Re: MGR Memory Leak in Restful

[Date Prev][Date Next][Thread Prev][Thread Next][Date Index][Thread Index]



I do not believe this is actively being worked on, but there is a tracker open, if you can submit an update it may help attract attention/develop a fix:


On Fri, Sep 8, 2023, at 03:29, Chris Palmer wrote:
> I first posted this on 17 April but did not get any response (although 
> IIRC a number of other posts referred to it).
> Seeing as MGR OOM is being discussed at the moment I am re-posting.
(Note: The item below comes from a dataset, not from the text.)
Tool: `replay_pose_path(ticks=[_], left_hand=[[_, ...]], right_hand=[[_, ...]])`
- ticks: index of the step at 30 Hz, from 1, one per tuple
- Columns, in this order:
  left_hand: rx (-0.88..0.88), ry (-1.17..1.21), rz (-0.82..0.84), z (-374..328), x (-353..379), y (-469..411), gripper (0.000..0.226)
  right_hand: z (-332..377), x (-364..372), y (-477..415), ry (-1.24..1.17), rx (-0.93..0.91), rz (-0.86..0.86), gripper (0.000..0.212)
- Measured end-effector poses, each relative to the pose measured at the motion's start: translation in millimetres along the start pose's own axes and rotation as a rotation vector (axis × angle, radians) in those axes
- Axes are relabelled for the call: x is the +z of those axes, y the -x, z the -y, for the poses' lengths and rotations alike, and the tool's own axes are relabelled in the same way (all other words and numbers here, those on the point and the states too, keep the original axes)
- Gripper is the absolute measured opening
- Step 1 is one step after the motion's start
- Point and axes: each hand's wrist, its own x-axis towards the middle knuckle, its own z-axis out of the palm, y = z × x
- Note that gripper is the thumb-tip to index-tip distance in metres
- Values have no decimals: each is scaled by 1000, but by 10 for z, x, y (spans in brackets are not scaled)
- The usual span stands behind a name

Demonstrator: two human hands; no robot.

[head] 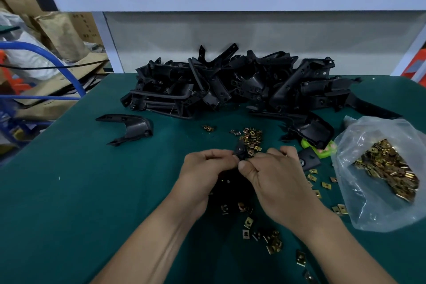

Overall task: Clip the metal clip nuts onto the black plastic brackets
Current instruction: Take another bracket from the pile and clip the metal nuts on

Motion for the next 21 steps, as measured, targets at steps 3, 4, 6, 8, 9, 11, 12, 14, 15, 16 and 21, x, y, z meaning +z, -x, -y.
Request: replay_pose_path(ticks=[3,4,6,8,9,11,12,14,15,16,21], left_hand=[[55,-86,76,-8,-54,-27,6],[86,-143,116,-4,-77,-35,10],[184,-289,182,-10,-128,-36,11],[262,-414,197,-28,-169,-53,11],[285,-467,192,-36,-178,-61,11],[345,-584,140,-35,-161,-54,10],[398,-655,99,-23,-144,-47,13],[506,-783,59,12,-113,-17,24],[530,-807,71,21,-106,-7,22],[528,-796,92,28,-109,-10,15],[395,-525,81,46,-74,-28,20]], right_hand=[[-25,30,-25,-167,76,53,47],[-33,36,-18,-212,87,43,47],[-45,29,-8,-281,108,34,47],[-53,17,-7,-320,119,45,48],[-59,13,-4,-330,120,48,48],[-59,15,1,-346,115,30,48],[-53,20,6,-348,108,16,49],[-36,38,2,-336,115,5,50],[-35,45,-4,-334,132,11,51],[-42,52,-7,-342,150,27,52],[-67,-20,-13,-292,148,-21,44]])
> These clusters are not containerized.
> Is this being tracked/fixed or not?
> Thanks, Chris
> -------------------------------
> We've hit a memory leak in the Manager Restful interface, in versions 
> 17.2.5 & 17.2.6. On our main production cluster the active MGR grew to 
> about 60G until the oom_reaper killed it, causing a successful failover 
> and restart of the failed one. We can then see that the problem is 
> recurring, actually on all 3 of our clusters.
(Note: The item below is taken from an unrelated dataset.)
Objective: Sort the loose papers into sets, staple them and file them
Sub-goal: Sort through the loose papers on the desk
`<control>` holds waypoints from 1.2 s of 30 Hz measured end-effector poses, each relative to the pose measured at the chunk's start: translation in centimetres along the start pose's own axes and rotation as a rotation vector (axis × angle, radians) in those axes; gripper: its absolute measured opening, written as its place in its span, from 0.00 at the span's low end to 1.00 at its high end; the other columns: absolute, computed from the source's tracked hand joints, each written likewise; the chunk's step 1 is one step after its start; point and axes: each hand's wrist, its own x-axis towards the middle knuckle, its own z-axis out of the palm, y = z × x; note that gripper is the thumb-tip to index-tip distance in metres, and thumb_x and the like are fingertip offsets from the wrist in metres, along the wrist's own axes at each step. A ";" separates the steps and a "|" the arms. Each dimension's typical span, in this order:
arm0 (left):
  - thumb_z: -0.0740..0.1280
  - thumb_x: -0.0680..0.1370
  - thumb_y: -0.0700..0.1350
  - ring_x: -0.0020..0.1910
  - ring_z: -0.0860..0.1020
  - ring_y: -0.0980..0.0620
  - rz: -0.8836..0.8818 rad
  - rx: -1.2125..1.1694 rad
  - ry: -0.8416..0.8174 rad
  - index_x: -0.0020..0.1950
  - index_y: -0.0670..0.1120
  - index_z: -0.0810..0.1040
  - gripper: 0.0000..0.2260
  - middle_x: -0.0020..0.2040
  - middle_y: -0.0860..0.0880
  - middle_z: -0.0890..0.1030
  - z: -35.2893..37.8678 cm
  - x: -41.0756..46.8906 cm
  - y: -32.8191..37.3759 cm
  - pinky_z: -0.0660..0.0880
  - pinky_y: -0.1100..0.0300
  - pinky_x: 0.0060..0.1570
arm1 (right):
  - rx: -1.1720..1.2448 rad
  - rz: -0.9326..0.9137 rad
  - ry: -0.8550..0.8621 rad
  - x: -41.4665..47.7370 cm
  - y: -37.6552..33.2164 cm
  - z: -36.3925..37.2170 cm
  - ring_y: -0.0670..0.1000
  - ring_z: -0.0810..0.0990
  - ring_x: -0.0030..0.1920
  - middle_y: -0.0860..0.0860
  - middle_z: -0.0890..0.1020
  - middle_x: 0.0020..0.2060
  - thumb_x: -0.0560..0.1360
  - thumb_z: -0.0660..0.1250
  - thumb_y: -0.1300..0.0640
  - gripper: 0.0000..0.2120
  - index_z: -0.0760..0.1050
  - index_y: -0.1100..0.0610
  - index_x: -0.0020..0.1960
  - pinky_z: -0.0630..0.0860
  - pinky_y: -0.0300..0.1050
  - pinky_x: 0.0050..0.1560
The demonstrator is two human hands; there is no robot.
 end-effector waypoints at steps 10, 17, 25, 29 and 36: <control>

> We've traced this to when we enabled full Ceph monitoring by Zabbix last 
> week. The leak is about 20GB per day, and seems to be proportional to 
> the number of PGs. For some time we just had the default settings, and 
> no memory leak, but had not got around to finding why many of the Zabbix 
> items were showing as Access Denied. We traced this to the MGR's MON 
> CAPS which were "mon 'profile mgr'".
> The MON logs showed recurring:
> log_channel(audit) log [DBG] : from='mgr.284576436 
>' entity='mgr.host1' cmd=[{"format": "json", 
> "prefix": "pg dump"}]:  access denied
> Changing the MGR CAPS to "mon 'allow *'" and restarting the MGR 
> immediately allowed that to work, and all the follow-on REST calls worked.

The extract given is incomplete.